The main goal of ASRs is to enable people to communicate more naturally and effectively. But this ultimate dream faces many obstacles such as different speaking styles which lead to “pronunciation variation” phenomenon. This phenomenon appears in the form of insertions, deletions, or substitutions of phoneme(s) relative to the phonemic transcription in the pronunciation dictionary. (Benzeghiba et al., 2007) presented the speech variability sources: foreign and regional accents, speaker physiology, spontaneous speech, rate of speech, children speech, emotional state, noises, new words, and more. Accordingly, handling these obstacles is a major requirement to have better ASR performance.

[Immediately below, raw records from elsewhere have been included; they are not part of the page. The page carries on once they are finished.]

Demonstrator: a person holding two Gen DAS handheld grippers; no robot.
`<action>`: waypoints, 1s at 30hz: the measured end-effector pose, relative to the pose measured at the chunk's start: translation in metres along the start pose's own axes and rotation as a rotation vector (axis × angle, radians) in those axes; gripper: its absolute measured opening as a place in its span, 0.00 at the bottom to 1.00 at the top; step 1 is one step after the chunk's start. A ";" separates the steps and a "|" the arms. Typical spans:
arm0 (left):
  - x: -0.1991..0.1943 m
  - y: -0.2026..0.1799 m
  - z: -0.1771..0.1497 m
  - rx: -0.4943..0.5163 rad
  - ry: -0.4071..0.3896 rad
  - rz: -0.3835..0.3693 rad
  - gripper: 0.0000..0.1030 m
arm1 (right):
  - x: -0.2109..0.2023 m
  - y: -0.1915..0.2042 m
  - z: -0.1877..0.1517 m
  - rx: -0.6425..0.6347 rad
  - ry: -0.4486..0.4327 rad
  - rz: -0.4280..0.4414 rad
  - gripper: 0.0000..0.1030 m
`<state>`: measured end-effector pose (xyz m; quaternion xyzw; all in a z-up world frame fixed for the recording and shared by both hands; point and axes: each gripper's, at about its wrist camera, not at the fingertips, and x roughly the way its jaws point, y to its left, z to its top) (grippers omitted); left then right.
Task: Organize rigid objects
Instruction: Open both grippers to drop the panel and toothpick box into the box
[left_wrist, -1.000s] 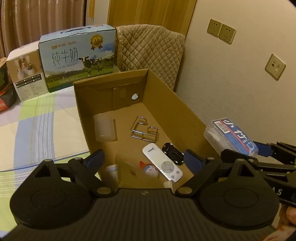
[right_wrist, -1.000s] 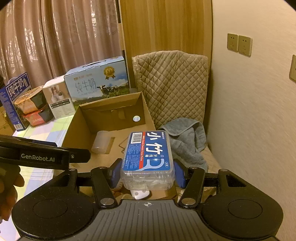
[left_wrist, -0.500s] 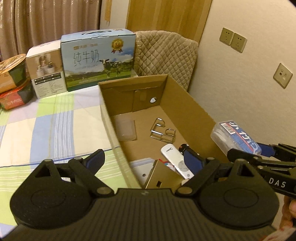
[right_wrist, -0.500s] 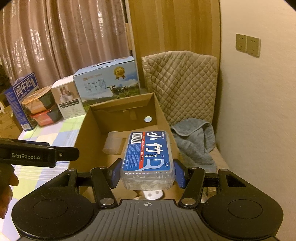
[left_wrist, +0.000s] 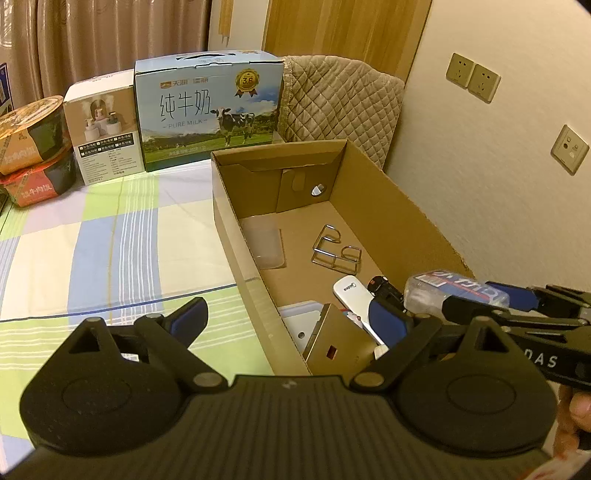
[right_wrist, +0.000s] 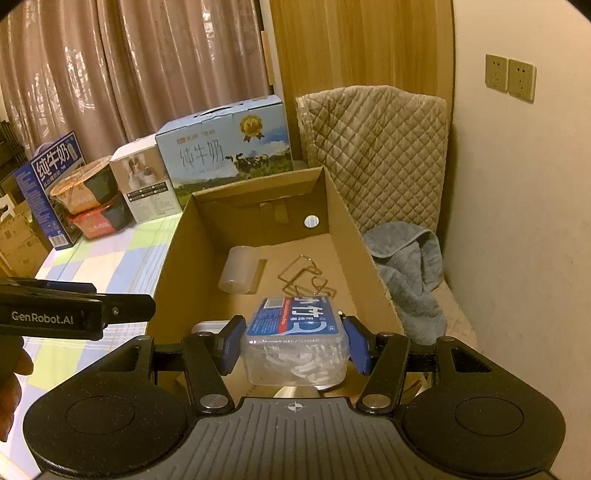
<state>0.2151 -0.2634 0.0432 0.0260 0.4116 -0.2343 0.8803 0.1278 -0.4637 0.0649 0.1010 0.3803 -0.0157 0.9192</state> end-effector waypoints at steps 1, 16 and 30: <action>0.000 0.000 0.000 0.000 -0.001 0.000 0.89 | 0.001 0.000 0.000 0.000 0.001 0.000 0.53; -0.012 0.015 -0.013 -0.033 -0.012 0.022 0.93 | 0.002 -0.017 0.002 0.103 -0.015 0.049 0.66; -0.054 0.018 -0.039 -0.073 -0.047 0.060 0.99 | -0.039 -0.005 -0.006 0.090 -0.008 0.017 0.71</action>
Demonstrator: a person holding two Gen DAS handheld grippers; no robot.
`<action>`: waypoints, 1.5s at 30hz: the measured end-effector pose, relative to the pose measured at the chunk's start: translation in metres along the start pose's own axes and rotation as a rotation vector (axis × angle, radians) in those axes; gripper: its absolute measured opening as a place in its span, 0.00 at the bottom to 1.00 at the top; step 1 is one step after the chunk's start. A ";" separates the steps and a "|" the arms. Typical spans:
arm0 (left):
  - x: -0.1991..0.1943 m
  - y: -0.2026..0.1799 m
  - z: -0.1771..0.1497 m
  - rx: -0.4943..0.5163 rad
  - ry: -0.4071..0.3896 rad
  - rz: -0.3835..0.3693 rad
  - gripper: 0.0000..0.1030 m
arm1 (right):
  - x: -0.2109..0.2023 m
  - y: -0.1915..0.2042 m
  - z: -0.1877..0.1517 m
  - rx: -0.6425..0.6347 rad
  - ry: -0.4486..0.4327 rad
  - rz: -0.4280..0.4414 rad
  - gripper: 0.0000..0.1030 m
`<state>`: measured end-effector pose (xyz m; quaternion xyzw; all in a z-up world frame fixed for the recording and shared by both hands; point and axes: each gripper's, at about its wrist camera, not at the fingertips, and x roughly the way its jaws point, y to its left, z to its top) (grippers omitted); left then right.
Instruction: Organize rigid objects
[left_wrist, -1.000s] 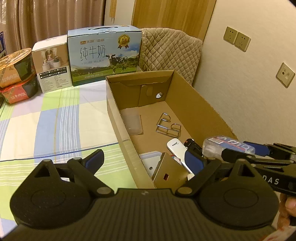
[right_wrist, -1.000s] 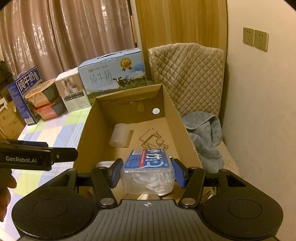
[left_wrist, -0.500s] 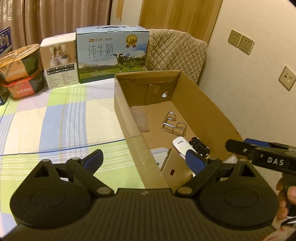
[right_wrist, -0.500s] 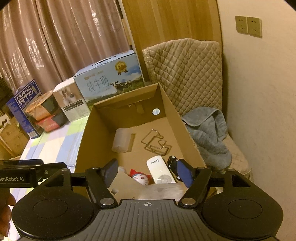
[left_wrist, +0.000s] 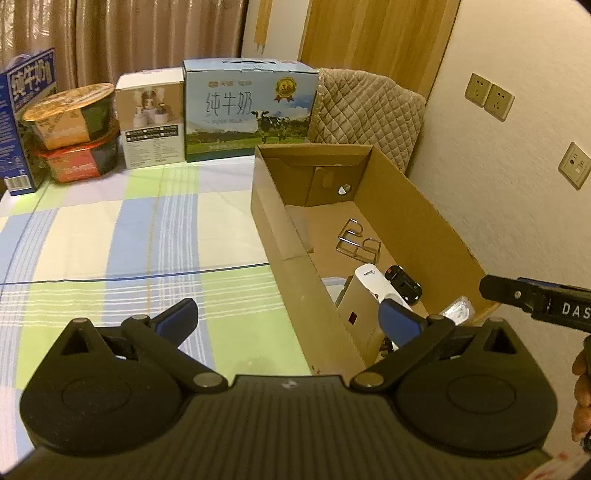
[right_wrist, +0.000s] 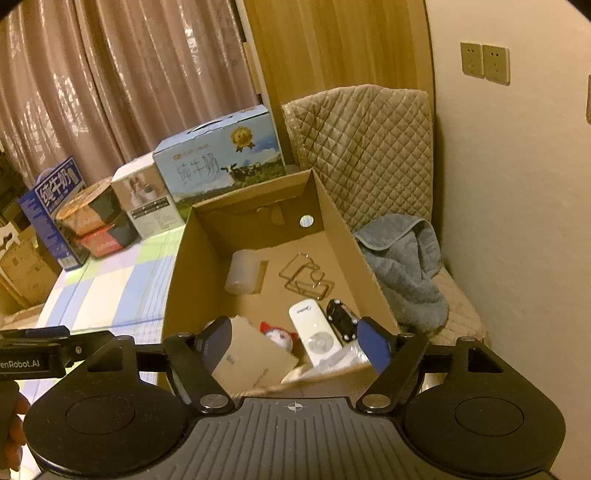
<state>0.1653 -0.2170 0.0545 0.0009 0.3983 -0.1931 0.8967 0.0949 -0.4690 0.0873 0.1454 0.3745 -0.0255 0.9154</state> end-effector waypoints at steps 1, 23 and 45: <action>-0.004 0.000 -0.002 -0.001 -0.007 0.004 0.99 | -0.003 0.003 -0.002 -0.006 0.005 0.000 0.72; -0.105 -0.006 -0.053 -0.066 -0.049 0.084 0.99 | -0.081 0.054 -0.053 -0.164 0.042 -0.029 0.85; -0.130 -0.016 -0.109 -0.021 -0.010 0.134 0.99 | -0.107 0.054 -0.098 -0.156 0.083 -0.014 0.86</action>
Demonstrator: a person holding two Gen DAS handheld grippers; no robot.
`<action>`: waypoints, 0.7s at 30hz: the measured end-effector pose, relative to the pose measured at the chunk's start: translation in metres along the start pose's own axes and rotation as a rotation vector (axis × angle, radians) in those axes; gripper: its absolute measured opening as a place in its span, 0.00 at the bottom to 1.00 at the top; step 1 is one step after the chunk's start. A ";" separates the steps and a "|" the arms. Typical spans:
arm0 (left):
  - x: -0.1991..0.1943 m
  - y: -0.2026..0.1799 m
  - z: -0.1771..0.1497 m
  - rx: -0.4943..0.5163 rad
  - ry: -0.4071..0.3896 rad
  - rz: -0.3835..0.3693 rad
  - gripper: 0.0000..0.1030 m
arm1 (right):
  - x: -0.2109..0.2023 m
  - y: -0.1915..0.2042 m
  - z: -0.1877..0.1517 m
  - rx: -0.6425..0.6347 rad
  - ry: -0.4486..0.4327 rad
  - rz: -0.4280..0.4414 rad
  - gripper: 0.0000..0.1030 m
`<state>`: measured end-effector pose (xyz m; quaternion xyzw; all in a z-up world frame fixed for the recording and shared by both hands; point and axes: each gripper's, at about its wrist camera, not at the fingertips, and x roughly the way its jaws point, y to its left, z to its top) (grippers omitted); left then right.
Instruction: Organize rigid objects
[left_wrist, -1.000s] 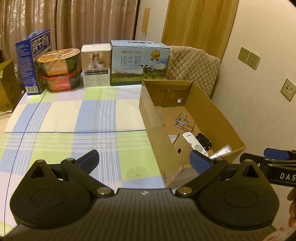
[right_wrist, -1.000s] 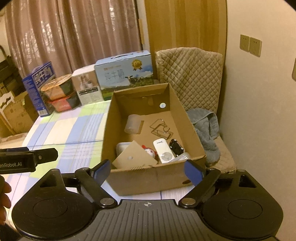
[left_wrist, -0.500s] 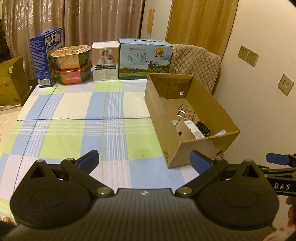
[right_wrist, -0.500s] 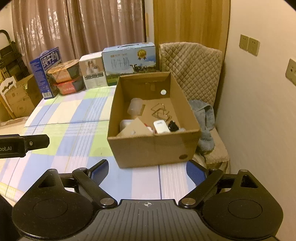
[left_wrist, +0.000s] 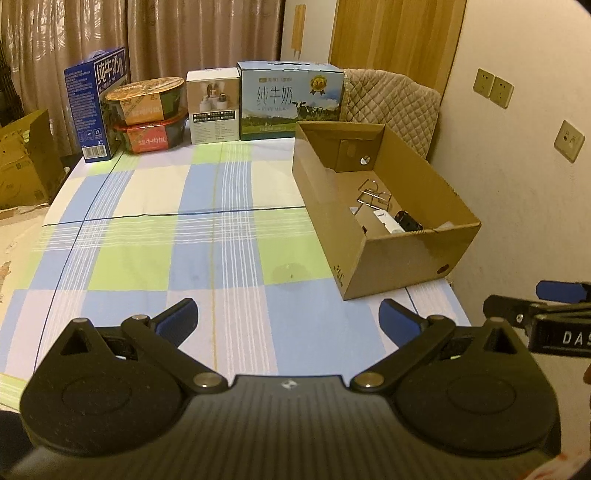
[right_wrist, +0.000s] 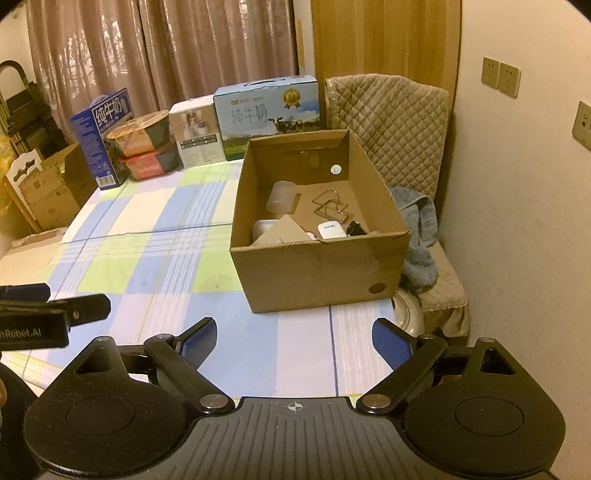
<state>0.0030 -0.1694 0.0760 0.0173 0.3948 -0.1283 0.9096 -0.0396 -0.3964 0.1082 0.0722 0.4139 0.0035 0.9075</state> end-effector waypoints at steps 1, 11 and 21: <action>0.000 0.000 -0.001 -0.002 0.001 -0.001 0.99 | 0.000 0.000 0.000 -0.002 0.000 -0.002 0.86; 0.000 -0.002 -0.001 -0.006 0.001 0.002 0.99 | 0.002 0.001 0.000 0.001 0.003 0.002 0.86; 0.003 -0.004 -0.002 -0.006 0.007 -0.008 0.99 | 0.005 0.003 0.001 -0.003 0.001 0.000 0.86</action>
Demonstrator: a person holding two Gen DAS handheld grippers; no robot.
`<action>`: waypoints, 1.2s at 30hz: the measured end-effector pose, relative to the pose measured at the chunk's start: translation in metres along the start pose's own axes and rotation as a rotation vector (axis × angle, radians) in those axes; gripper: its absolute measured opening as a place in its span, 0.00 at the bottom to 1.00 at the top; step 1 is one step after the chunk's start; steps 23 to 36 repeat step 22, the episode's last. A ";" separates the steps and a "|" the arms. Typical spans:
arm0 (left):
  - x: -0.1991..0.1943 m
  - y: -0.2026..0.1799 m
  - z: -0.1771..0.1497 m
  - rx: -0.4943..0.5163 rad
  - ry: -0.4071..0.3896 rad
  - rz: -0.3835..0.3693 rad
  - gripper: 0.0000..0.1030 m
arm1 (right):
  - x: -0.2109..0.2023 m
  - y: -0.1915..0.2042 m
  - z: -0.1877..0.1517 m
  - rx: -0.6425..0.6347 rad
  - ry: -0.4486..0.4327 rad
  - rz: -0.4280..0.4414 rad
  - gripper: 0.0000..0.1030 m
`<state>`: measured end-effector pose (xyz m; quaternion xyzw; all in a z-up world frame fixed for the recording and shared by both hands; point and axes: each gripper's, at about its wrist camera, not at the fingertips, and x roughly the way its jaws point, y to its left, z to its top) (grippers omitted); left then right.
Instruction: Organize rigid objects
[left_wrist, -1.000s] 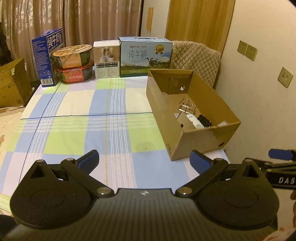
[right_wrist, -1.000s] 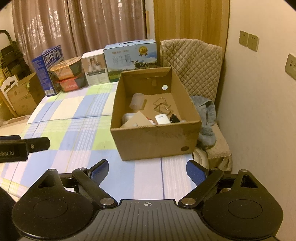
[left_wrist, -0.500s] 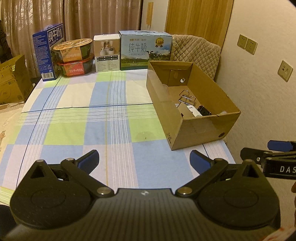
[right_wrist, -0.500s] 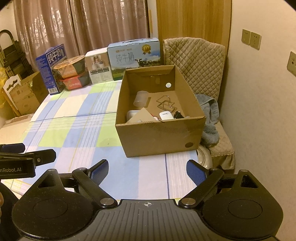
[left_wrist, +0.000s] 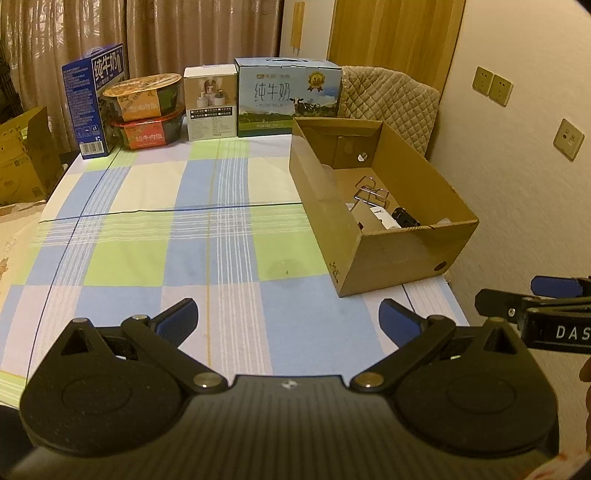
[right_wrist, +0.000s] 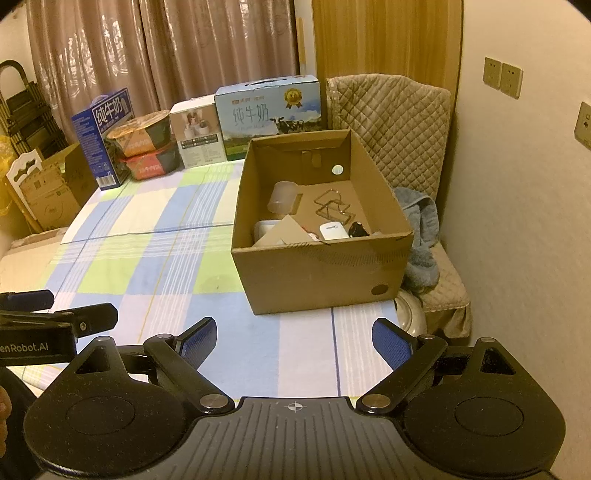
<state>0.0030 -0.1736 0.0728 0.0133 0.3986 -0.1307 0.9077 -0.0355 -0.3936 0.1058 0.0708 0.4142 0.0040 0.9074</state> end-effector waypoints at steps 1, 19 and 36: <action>0.000 0.000 0.000 0.000 0.000 0.000 0.99 | 0.000 0.000 0.000 0.000 0.000 0.000 0.86; 0.003 0.001 -0.001 -0.012 0.001 -0.020 0.99 | 0.001 0.001 0.001 0.000 0.003 -0.001 0.86; 0.001 0.001 -0.003 -0.020 -0.017 -0.017 0.99 | 0.001 0.001 0.001 0.002 0.003 0.000 0.86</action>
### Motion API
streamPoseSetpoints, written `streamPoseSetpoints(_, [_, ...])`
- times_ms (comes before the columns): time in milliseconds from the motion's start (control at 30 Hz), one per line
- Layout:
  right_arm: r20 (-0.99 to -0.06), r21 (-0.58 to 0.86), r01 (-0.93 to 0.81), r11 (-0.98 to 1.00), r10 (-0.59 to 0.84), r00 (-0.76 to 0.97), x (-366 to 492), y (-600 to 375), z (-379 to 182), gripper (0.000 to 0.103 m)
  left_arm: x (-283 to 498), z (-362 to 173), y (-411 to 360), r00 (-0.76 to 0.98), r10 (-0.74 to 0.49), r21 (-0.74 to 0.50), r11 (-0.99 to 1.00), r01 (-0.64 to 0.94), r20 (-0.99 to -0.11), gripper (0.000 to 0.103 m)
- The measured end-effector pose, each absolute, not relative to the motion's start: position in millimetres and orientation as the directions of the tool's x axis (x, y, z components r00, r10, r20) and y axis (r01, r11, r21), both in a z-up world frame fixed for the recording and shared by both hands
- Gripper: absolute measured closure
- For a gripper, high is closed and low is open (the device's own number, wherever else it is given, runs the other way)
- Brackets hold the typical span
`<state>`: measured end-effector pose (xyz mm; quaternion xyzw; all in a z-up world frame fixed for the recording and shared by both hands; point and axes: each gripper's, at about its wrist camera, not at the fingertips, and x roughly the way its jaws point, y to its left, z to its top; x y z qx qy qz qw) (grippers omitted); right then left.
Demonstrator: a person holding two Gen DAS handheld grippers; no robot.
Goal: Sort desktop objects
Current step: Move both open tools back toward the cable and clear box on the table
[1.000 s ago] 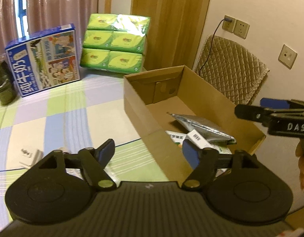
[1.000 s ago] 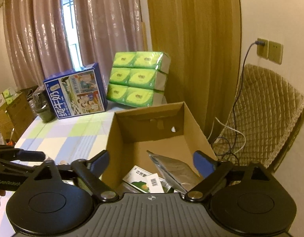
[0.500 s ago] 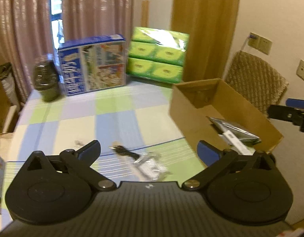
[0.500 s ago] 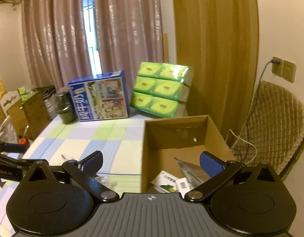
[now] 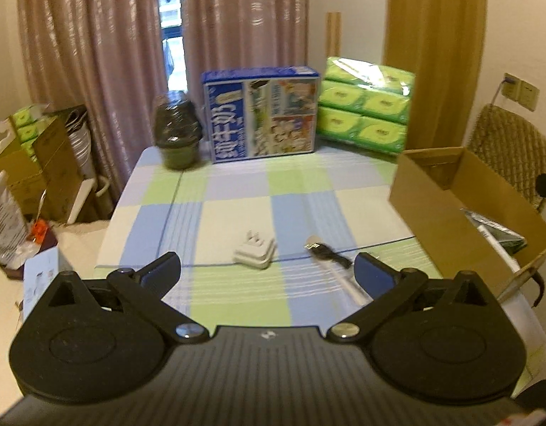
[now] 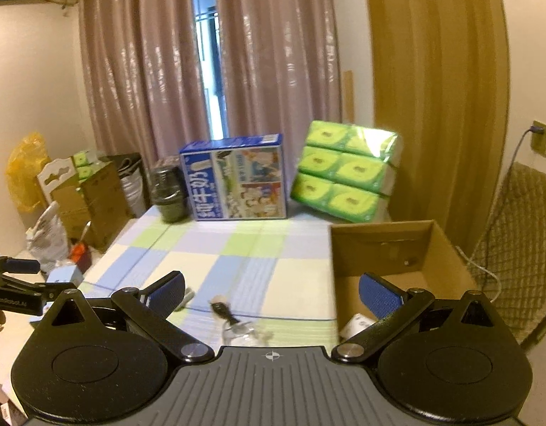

There are two types of pronunciation variations: cross-word variations and within-word variations. A within-word variation causes alternative pronunciation(s) of the same word. In contrast, a cross-word variation occurs in continuous speech in which a sequence of words forms a compound word that should be treated as a one entity. The pronunciation variation can be modeled in two approaches: knowledge-based and data-driven. Knowledge-based depends on linguistic studies that lead to the phonological rules which are called to find the possible alternative variants. On the other hand, data-driven methods depend solely on the pronunciation corpus to find the pronunciation variants (direct data-driven) or transformation rules (indirect data-driven). In this chapter, we will use the knowledge-based approach to model the cross-word pronunciation variation problem.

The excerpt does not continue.